[Data entries]

##########

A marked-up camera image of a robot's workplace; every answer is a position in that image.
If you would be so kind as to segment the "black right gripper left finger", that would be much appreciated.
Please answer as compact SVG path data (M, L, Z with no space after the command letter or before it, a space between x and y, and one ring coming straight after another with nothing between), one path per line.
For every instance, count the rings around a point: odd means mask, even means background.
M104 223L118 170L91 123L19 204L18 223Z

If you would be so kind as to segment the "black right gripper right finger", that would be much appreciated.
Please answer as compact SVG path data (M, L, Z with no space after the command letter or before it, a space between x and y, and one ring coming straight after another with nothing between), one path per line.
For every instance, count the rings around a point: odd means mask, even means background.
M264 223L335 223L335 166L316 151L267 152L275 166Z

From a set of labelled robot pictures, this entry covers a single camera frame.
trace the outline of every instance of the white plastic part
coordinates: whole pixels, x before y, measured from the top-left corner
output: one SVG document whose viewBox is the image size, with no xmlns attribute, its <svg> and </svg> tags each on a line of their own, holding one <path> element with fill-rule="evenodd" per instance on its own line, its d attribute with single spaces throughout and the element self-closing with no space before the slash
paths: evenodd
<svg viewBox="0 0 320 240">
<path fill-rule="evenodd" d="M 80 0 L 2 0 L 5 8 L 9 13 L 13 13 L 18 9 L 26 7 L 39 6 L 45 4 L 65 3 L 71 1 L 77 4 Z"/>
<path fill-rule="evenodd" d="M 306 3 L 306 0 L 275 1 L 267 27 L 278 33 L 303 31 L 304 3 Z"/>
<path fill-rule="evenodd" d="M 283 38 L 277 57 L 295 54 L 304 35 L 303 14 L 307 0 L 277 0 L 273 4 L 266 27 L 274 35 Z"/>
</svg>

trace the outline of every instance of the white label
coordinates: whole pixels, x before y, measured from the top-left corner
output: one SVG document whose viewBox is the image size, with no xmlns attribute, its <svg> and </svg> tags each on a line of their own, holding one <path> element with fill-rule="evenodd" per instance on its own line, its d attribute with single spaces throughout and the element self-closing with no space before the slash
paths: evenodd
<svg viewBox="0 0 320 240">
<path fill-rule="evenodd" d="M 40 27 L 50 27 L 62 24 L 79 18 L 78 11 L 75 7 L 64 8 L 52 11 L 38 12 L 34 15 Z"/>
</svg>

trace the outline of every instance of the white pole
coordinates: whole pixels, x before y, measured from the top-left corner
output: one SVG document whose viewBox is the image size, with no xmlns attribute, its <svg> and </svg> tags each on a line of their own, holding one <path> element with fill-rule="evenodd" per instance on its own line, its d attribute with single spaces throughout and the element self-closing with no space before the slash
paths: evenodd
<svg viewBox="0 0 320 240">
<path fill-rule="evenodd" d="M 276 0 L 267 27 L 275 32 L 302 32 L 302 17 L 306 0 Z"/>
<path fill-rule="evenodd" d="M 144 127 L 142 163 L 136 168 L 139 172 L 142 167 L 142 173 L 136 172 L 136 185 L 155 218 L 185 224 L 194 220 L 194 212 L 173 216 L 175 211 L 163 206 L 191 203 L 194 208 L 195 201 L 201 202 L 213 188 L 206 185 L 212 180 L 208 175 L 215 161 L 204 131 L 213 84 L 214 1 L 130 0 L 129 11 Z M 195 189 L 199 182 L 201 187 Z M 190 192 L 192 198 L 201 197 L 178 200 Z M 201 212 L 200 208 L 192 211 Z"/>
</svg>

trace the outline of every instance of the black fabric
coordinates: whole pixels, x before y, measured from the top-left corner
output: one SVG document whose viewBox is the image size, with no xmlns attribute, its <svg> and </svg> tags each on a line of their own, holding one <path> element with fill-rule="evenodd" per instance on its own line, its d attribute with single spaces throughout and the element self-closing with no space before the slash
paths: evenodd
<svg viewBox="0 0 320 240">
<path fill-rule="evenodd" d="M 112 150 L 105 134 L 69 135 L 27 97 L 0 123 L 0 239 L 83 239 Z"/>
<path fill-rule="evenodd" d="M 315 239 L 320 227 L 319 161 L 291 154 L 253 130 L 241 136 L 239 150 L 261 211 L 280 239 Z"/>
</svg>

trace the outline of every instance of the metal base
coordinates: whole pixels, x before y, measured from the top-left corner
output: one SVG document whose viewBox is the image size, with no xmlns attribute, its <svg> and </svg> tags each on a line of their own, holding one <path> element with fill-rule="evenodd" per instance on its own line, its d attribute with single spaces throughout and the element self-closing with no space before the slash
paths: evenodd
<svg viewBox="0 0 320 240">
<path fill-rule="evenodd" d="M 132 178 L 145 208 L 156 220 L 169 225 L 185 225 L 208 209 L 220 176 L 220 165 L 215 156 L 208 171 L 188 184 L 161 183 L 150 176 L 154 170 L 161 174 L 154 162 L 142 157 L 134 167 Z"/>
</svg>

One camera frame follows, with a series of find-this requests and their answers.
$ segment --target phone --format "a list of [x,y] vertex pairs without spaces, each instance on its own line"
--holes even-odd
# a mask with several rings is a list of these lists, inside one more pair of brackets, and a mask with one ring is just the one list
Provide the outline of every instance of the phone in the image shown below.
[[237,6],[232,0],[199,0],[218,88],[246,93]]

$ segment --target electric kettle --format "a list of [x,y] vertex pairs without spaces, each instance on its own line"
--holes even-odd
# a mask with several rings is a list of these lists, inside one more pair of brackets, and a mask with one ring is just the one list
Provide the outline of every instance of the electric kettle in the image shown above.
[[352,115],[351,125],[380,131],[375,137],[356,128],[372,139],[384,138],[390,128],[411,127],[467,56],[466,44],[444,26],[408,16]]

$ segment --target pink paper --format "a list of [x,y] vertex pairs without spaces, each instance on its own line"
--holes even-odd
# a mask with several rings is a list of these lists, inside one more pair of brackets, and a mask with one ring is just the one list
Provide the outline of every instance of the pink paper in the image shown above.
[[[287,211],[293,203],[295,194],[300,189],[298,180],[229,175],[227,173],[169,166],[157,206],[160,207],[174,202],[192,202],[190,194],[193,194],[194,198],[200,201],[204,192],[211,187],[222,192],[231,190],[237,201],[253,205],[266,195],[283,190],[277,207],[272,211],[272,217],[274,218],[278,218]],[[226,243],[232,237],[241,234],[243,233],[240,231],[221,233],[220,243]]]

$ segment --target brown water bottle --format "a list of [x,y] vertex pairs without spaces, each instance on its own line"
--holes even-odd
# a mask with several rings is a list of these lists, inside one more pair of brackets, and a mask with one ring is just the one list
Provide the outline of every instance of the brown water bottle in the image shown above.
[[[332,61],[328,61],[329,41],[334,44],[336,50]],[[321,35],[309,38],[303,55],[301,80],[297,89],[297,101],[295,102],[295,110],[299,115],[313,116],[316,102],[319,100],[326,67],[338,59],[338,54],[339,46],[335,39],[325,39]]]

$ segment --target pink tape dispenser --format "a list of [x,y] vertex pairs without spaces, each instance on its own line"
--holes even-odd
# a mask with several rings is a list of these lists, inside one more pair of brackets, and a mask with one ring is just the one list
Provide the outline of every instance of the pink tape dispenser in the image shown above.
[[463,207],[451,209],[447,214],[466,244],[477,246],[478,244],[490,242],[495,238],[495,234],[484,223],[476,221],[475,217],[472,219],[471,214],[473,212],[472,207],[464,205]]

##########

What needs to be done: For this task, print the records again exactly as they appear.

Exercise answer:
A marked-up camera image of a robot's workplace; every answer is a position in that image.
If you would be so kind as to segment the "black right gripper left finger", that would be much appreciated.
Please answer as compact SVG path data (M, L, Z with no space after the command letter or before it, a space between x and y, and one ring coming straight after another with nothing between), one path per line.
For every instance, count the rings around a point: odd means mask, even means background.
M104 223L118 170L91 123L19 204L18 223Z

If you would be so kind as to segment the "black right gripper right finger", that would be much appreciated.
Please answer as compact SVG path data (M, L, Z with no space after the command letter or before it, a space between x and y, and one ring coming straight after another with nothing between), one path per line.
For every instance, count the rings around a point: odd means mask, even means background.
M264 223L335 223L335 166L316 151L267 152L275 166Z

From a set of labelled robot pictures, this entry covers a single camera frame.
trace the outline of every instance of the white plastic part
coordinates: whole pixels, x before y, measured from the top-left corner
output: one SVG document whose viewBox is the image size, with no xmlns attribute, its <svg> and </svg> tags each on a line of their own, holding one <path> element with fill-rule="evenodd" per instance on its own line, its d attribute with single spaces throughout and the element self-closing with no space before the slash
paths: evenodd
<svg viewBox="0 0 320 240">
<path fill-rule="evenodd" d="M 80 0 L 2 0 L 5 8 L 9 13 L 13 13 L 18 9 L 26 7 L 39 6 L 45 4 L 65 3 L 71 1 L 77 4 Z"/>
<path fill-rule="evenodd" d="M 306 3 L 306 0 L 275 1 L 267 27 L 278 33 L 303 31 L 304 3 Z"/>
<path fill-rule="evenodd" d="M 283 38 L 277 57 L 295 54 L 304 35 L 303 14 L 307 0 L 277 0 L 273 4 L 266 27 L 274 35 Z"/>
</svg>

trace the outline of every instance of the white label
coordinates: whole pixels, x before y, measured from the top-left corner
output: one SVG document whose viewBox is the image size, with no xmlns attribute, its <svg> and </svg> tags each on a line of their own, holding one <path> element with fill-rule="evenodd" per instance on its own line, its d attribute with single spaces throughout and the element self-closing with no space before the slash
paths: evenodd
<svg viewBox="0 0 320 240">
<path fill-rule="evenodd" d="M 40 27 L 50 27 L 62 24 L 79 18 L 78 11 L 75 7 L 64 8 L 52 11 L 38 12 L 34 15 Z"/>
</svg>

trace the outline of every instance of the white pole
coordinates: whole pixels, x before y, measured from the top-left corner
output: one SVG document whose viewBox is the image size, with no xmlns attribute, its <svg> and </svg> tags each on a line of their own, holding one <path> element with fill-rule="evenodd" per instance on its own line, its d attribute with single spaces throughout and the element self-closing with no space before the slash
paths: evenodd
<svg viewBox="0 0 320 240">
<path fill-rule="evenodd" d="M 276 0 L 267 27 L 275 32 L 302 32 L 302 17 L 306 0 Z"/>
<path fill-rule="evenodd" d="M 144 127 L 142 163 L 136 168 L 139 172 L 142 167 L 142 173 L 136 172 L 136 185 L 155 218 L 185 224 L 194 220 L 194 212 L 173 216 L 175 211 L 163 206 L 191 203 L 194 208 L 195 201 L 201 202 L 213 188 L 206 185 L 212 180 L 208 175 L 215 161 L 204 131 L 213 84 L 214 1 L 130 0 L 129 11 Z M 195 189 L 199 182 L 201 187 Z M 190 192 L 192 198 L 201 197 L 178 200 Z M 201 212 L 200 208 L 192 211 Z"/>
</svg>

trace the outline of every instance of the black fabric
coordinates: whole pixels, x before y, measured from the top-left corner
output: one SVG document whose viewBox is the image size, with no xmlns attribute, its <svg> and </svg> tags each on a line of their own, holding one <path> element with fill-rule="evenodd" per instance on its own line, its d attribute with single spaces throughout and the element self-closing with no space before the slash
paths: evenodd
<svg viewBox="0 0 320 240">
<path fill-rule="evenodd" d="M 112 150 L 105 134 L 69 135 L 27 97 L 0 123 L 0 239 L 83 239 Z"/>
<path fill-rule="evenodd" d="M 315 239 L 320 227 L 319 161 L 291 154 L 253 130 L 241 136 L 239 150 L 261 211 L 280 239 Z"/>
</svg>

trace the outline of every instance of the metal base
coordinates: whole pixels, x before y, measured from the top-left corner
output: one SVG document whose viewBox is the image size, with no xmlns attribute, its <svg> and </svg> tags each on a line of their own, holding one <path> element with fill-rule="evenodd" per instance on its own line, its d attribute with single spaces throughout and the element self-closing with no space before the slash
paths: evenodd
<svg viewBox="0 0 320 240">
<path fill-rule="evenodd" d="M 132 178 L 145 208 L 156 220 L 169 225 L 185 225 L 208 209 L 220 176 L 220 165 L 215 156 L 208 171 L 188 184 L 161 183 L 150 176 L 154 170 L 161 174 L 154 162 L 142 157 L 134 167 Z"/>
</svg>

One camera frame follows, with a series of find-this requests and their answers.
$ segment --target phone --format "a list of [x,y] vertex pairs without spaces, each instance on its own line"
--holes even-odd
# a mask with several rings is a list of these lists, inside one more pair of brackets, and a mask with one ring is just the one list
Provide the outline of every instance of the phone in the image shown below.
[[237,6],[232,0],[199,0],[218,88],[246,93]]

$ segment --target electric kettle --format "a list of [x,y] vertex pairs without spaces, each instance on its own line"
--holes even-odd
# a mask with several rings is a list of these lists, inside one more pair of brackets, and a mask with one ring is just the one list
Provide the outline of every instance of the electric kettle in the image shown above.
[[352,115],[351,125],[380,131],[375,137],[356,128],[372,139],[384,138],[390,128],[411,127],[467,56],[466,44],[444,26],[408,16]]

$ segment --target pink paper --format "a list of [x,y] vertex pairs without spaces, each instance on its own line"
--holes even-odd
# a mask with several rings is a list of these lists, inside one more pair of brackets, and a mask with one ring is just the one list
Provide the outline of every instance of the pink paper in the image shown above.
[[[287,211],[293,203],[295,194],[300,189],[298,180],[229,175],[227,173],[169,166],[157,206],[160,207],[174,202],[192,202],[190,194],[193,194],[194,198],[200,201],[204,192],[211,187],[222,192],[231,190],[237,201],[253,205],[266,195],[283,190],[277,207],[272,211],[272,217],[274,218],[278,218]],[[226,243],[232,237],[241,234],[243,233],[240,231],[221,233],[220,243]]]

$ segment --target brown water bottle --format "a list of [x,y] vertex pairs without spaces, each instance on its own line"
--holes even-odd
# a mask with several rings is a list of these lists, inside one more pair of brackets, and a mask with one ring is just the one list
Provide the outline of every instance of the brown water bottle in the image shown above.
[[[332,61],[328,61],[329,41],[334,44],[336,50]],[[321,35],[309,38],[303,55],[301,80],[297,89],[297,101],[295,102],[295,110],[299,115],[313,116],[316,102],[319,100],[326,67],[338,59],[338,54],[339,46],[335,39],[325,39]]]

$ segment --target pink tape dispenser --format "a list of [x,y] vertex pairs without spaces, each instance on its own line"
--holes even-odd
# a mask with several rings is a list of these lists, inside one more pair of brackets, and a mask with one ring is just the one list
Provide the outline of every instance of the pink tape dispenser in the image shown above.
[[463,207],[451,209],[447,214],[466,244],[477,246],[478,244],[490,242],[495,238],[495,234],[484,223],[476,221],[475,217],[472,219],[471,214],[473,212],[472,207],[464,205]]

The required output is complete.